Records drawn from a dataset
========================
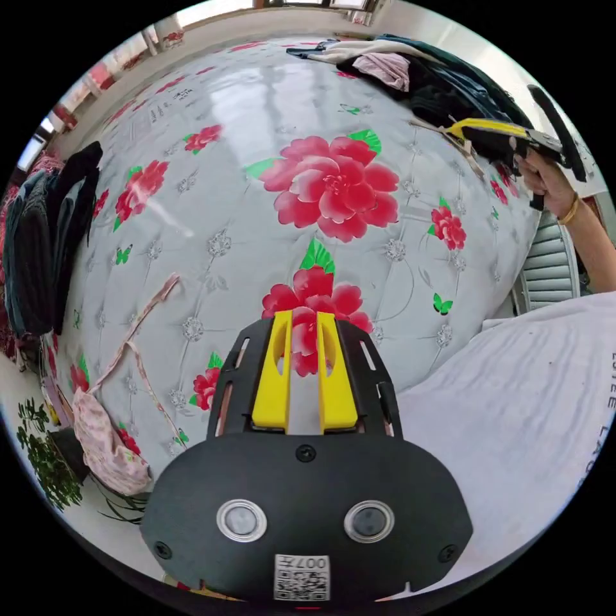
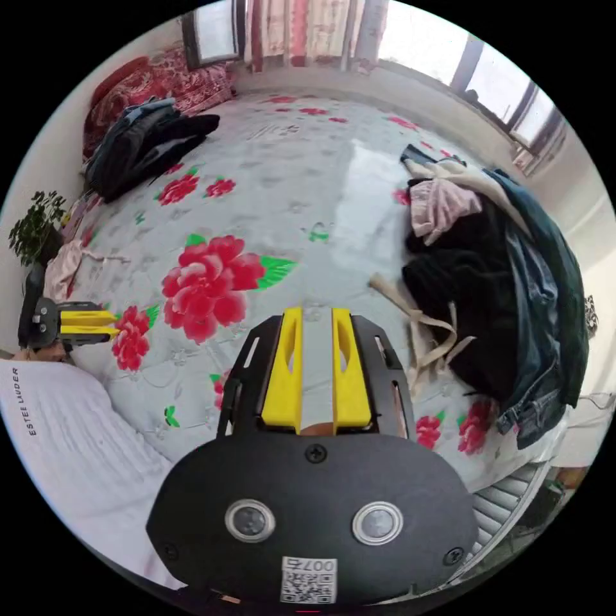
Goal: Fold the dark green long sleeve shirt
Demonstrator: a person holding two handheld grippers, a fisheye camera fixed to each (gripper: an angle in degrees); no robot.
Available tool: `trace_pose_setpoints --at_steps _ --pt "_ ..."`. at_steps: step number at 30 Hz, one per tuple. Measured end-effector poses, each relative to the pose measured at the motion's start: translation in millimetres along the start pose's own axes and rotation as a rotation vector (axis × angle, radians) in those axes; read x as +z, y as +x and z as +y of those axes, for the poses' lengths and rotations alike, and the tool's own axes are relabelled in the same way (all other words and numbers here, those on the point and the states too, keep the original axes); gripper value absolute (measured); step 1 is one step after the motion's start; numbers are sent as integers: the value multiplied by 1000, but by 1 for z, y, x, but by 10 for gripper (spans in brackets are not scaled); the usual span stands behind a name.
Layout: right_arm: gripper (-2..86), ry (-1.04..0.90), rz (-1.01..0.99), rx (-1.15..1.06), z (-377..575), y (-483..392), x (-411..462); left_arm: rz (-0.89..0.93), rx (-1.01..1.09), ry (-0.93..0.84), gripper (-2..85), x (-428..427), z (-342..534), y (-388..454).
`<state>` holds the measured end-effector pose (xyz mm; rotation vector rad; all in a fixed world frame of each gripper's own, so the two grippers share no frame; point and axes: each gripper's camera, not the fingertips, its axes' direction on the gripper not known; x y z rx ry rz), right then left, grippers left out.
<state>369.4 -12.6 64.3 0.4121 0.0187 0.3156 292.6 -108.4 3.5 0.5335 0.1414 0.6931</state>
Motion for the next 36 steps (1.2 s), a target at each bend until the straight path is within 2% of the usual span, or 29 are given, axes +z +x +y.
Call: trace_pose_setpoints --at_steps 1,3,6,9,12,17,19,22,24,28,31,33,35,36 --pt "68 21 41 46 1 28 -7 -6 -18 -38 59 9 -9 10" --pt "76 99 204 260 9 145 -38 -4 -43 -91 61 24 -18 24" --pt "83 105 374 486 23 275 -70 -74 -38 -89 65 27 -20 43" --pt "86 69 439 605 32 362 -87 -78 -41 -74 65 28 -15 50" --pt "78 -90 373 694 42 418 -63 -68 -51 -85 65 29 -13 53" --pt "43 -10 301 761 68 424 -67 -64 -123 -90 64 28 -4 57" --pt "29 65 160 717 80 414 -80 -37 -176 -34 66 23 12 59" --pt "13 284 -130 601 106 376 -116 30 -156 96 78 2 33 69" --pt "6 406 -408 497 115 330 -134 59 -79 194 91 -20 43 80" --pt "3 382 -648 232 100 217 -149 45 107 409 121 -82 69 103" --pt "2 327 -887 -7 98 104 -156 45 158 544 133 -120 100 106" --pt "6 257 -1136 -198 109 3 -159 73 152 597 132 -132 122 101" --pt "11 168 -1265 -346 120 -70 -161 88 112 620 119 -135 143 90" --pt "16 129 -1240 -430 127 -110 -164 63 79 592 98 -131 156 81"
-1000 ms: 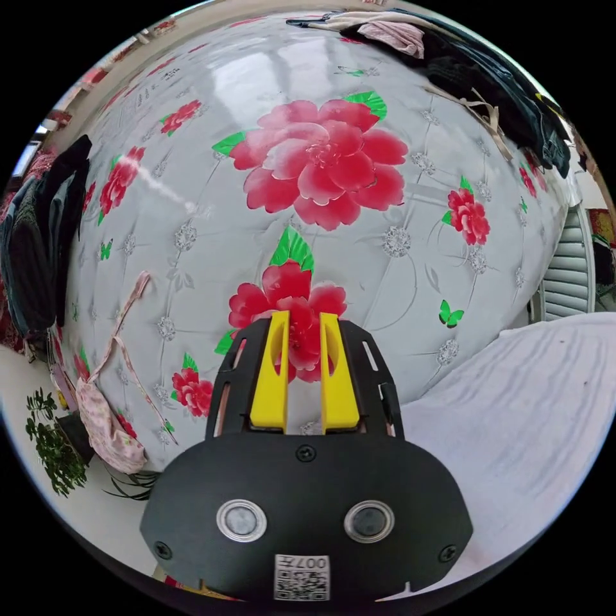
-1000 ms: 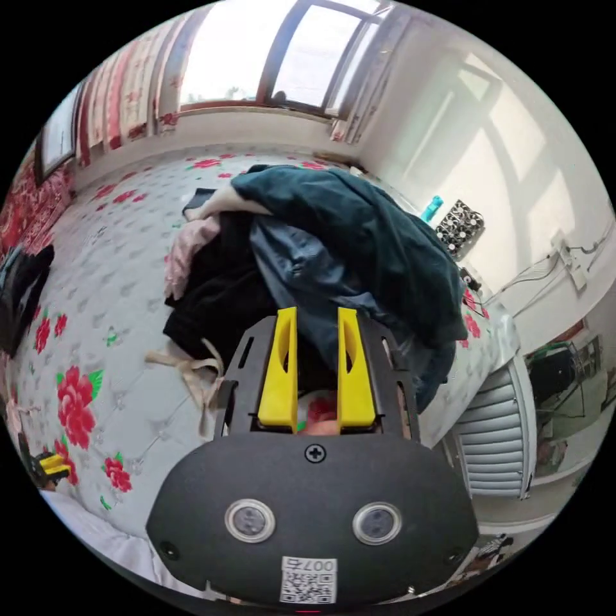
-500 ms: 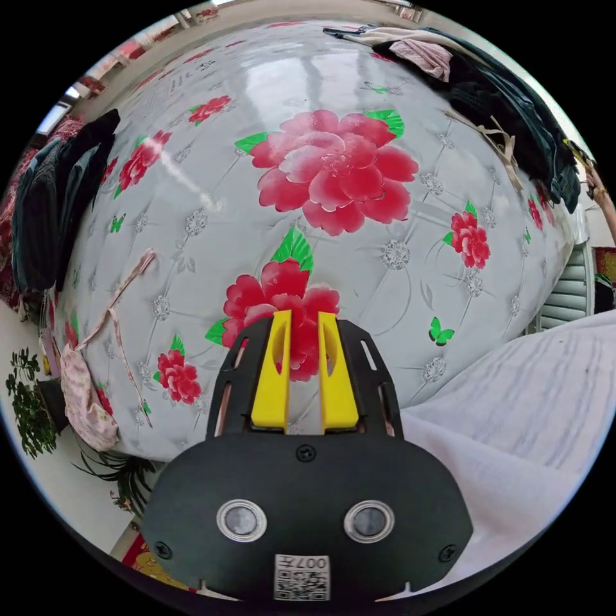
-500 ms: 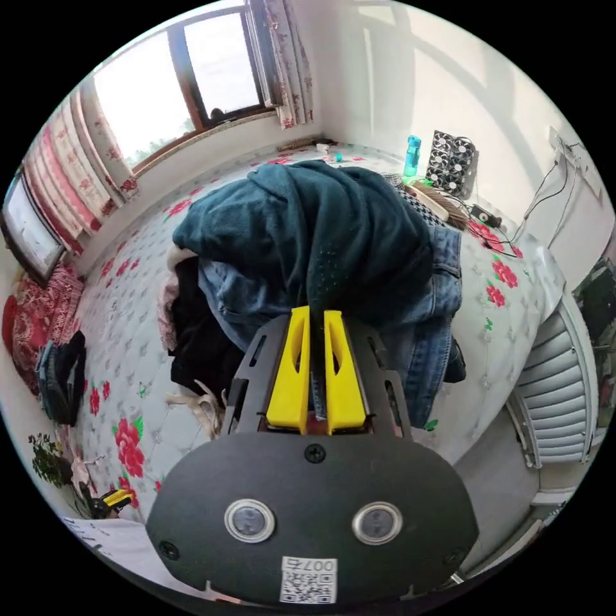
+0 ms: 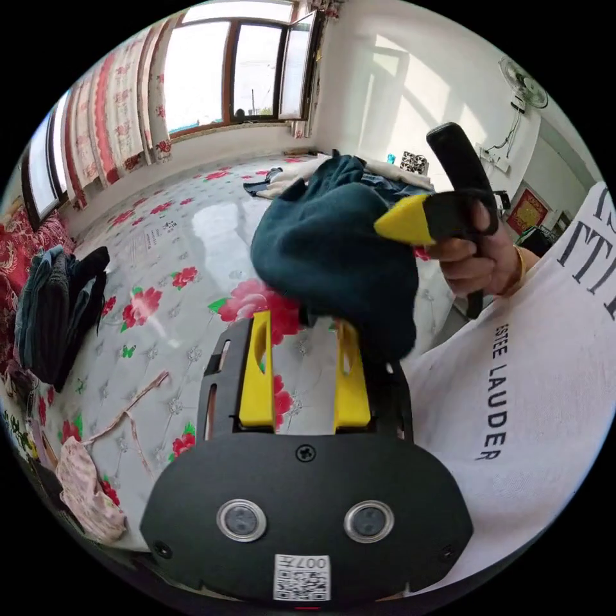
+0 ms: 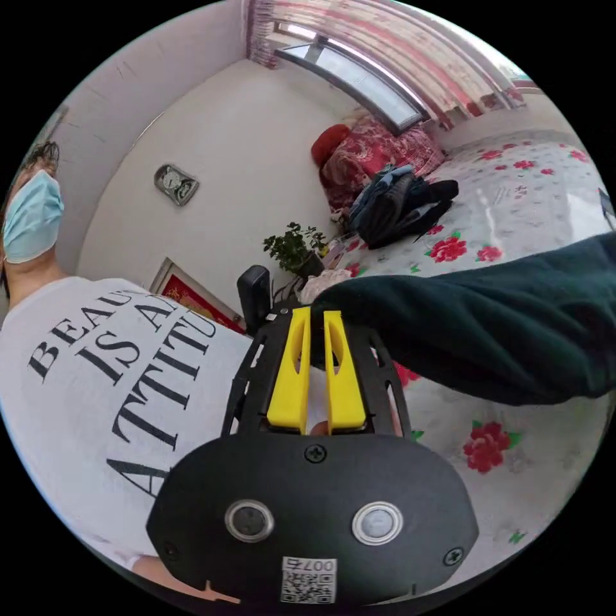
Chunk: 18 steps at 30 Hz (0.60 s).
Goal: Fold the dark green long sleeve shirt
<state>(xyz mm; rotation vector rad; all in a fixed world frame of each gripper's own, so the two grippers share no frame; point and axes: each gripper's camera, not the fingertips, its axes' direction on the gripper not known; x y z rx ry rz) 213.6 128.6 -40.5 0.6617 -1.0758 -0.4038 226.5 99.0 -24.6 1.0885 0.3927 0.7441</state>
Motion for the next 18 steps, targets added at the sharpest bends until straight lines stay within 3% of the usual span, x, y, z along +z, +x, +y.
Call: trace_pose_setpoints --at_steps 3,9,15,18 --pt "31 -120 145 -26 -7 -16 35 -125 -204 -189 51 8 40 -40" --pt "59 -110 412 122 19 2 17 -21 -410 -43 41 -42 99 -115" --pt "89 -185 467 210 33 8 64 -43 -497 -103 67 -51 128 -159" --pt "101 -255 422 183 16 9 104 30 -570 -121 87 -44 142 -181"
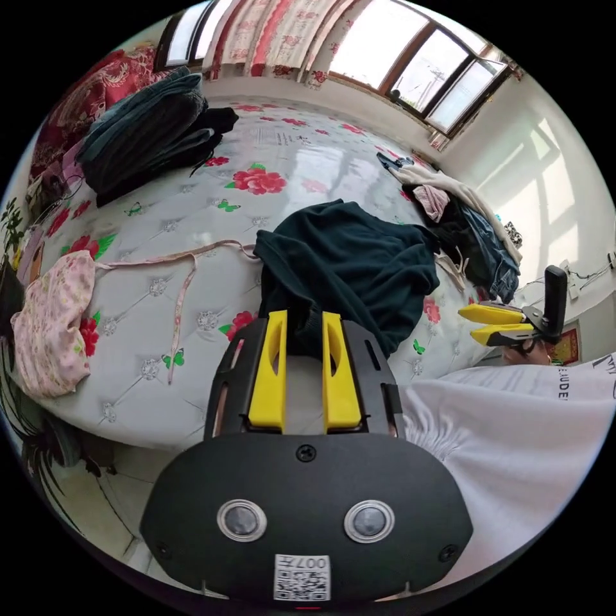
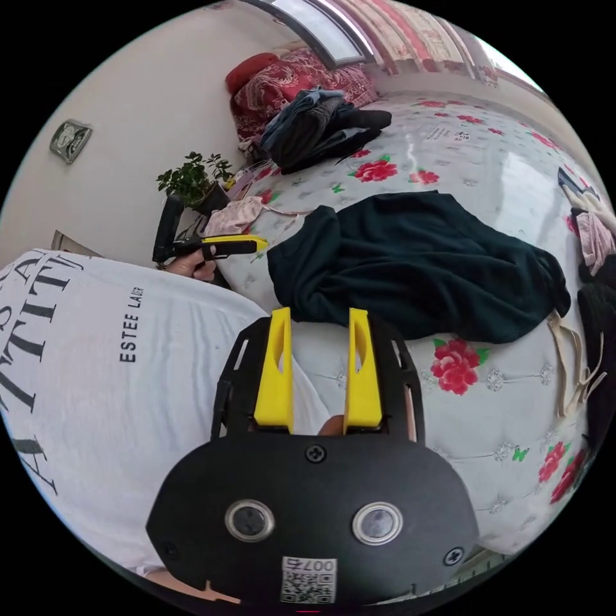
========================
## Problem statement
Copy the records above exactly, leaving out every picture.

## Solution to the problem
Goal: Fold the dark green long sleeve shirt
Demonstrator: a person holding two handheld grippers, a fisheye camera fixed to each (gripper: an angle in degrees); no robot.
Available tool: `trace_pose_setpoints --at_steps _ --pt "_ ..."`. at_steps: step number at 30 Hz, one per tuple. Measured end-effector poses, each relative to the pose measured at the motion's start: translation in millimetres along the start pose's own axes and rotation as a rotation vector (axis × angle, radians) in those axes; read x as +z, y as +x and z as +y of those axes, for the poses' lengths and rotations alike, and the tool's own axes are relabelled in the same way (all other words and numbers here, those on the point and the states too, keep the original axes); gripper value absolute (measured); step 1 is one step after the motion's start; numbers are sent as integers: the value multiplied by 1000, but by 1 for z, y, x, but by 10 for gripper (spans in brackets are not scaled); the usual span stands behind a name.
Layout: right_arm: gripper (-2..86), ry (-1.04..0.90), rz (-1.01..0.99), rx (-1.15..1.06), z (-377..575), y (-483..392), x (-411..462); left_arm: rz (-0.89..0.93), rx (-1.01..1.09), ry (-0.93..0.84), gripper (-2..85), x (-428..427), z (-342..534), y (-388..454).
`<state>` holds the measured end-effector pose (xyz mm; rotation vector rad; all in a fixed world frame of each gripper's own, so the two grippers share no frame; point and axes: each gripper's camera, not the fingertips, its axes' direction on the gripper not known; x y z rx ry rz), right then left, grippers left out.
<state>369.4 -12.6 64.3 0.4121 0.0187 0.3156 292.6 -108.4 3.5 0.5335 0.1414 0.6931</state>
Motion for the next 36 steps (1.2 s), a target at each bend until the straight path is within 2% of the usual span, or 29 are given, axes +z +x +y.
Call: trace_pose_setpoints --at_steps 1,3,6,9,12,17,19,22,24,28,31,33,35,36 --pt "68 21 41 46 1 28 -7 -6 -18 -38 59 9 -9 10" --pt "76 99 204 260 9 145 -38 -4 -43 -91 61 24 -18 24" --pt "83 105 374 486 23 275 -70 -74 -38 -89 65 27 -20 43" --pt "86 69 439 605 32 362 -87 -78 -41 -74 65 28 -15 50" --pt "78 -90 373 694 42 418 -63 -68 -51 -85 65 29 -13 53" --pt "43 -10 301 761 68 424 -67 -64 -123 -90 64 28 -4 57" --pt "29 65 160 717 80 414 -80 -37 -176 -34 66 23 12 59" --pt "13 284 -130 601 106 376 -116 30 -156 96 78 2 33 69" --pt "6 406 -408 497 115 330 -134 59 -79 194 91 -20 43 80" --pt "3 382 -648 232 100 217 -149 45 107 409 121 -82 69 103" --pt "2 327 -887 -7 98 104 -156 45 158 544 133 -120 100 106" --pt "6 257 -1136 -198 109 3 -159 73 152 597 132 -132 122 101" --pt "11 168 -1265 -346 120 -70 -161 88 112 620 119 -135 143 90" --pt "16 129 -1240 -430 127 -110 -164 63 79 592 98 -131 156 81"
-1000 ms: 
-1000 ms: 
-500 ms: 
-500 ms: 
+0 ms: 
+0 ms: 
Chunk: 18 steps at 30 Hz (0.60 s).
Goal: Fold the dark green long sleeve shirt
<state>(xyz mm; rotation vector rad; all in a fixed world frame of each gripper's own, so the two grippers share no frame; point and axes: each gripper's camera, not the fingertips, its axes' direction on the gripper not known; x y z rx ry rz) 213.6 128.6 -40.5 0.6617 -1.0758 -0.4038 226.5 99.0 -24.6 1.0885 0.3927 0.7441</state>
Motion for the next 18 steps, targets added at the sharpest bends until straight lines stay within 3% of the usual span, x, y, z along +z, +x, +y.
Call: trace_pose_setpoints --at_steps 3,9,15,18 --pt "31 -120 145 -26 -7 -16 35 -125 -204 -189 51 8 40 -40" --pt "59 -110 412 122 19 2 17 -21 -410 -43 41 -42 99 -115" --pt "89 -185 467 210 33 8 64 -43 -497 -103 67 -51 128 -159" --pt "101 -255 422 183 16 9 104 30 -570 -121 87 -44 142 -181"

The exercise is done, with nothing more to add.